How to complete this task: Set down the full listing below word for word; pictures stay out of the copy.

Recorded data:
>>

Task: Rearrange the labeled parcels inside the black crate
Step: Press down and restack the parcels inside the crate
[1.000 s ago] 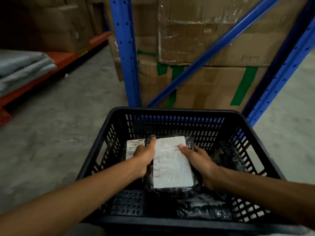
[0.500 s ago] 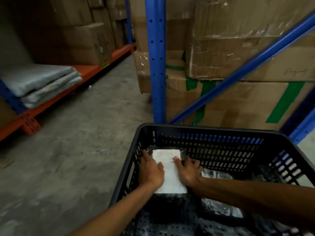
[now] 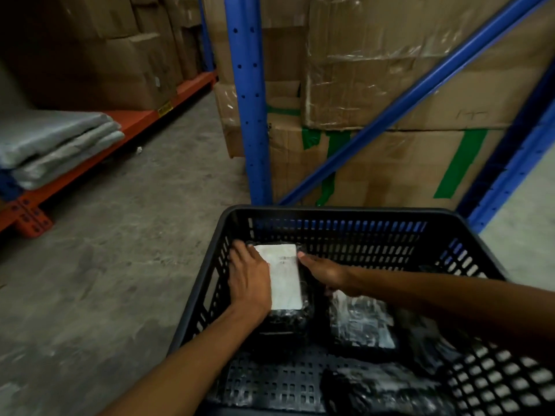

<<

Output:
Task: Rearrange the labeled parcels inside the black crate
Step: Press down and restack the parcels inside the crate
[1.000 s ago] 
[0.500 s ago] 
[now] 

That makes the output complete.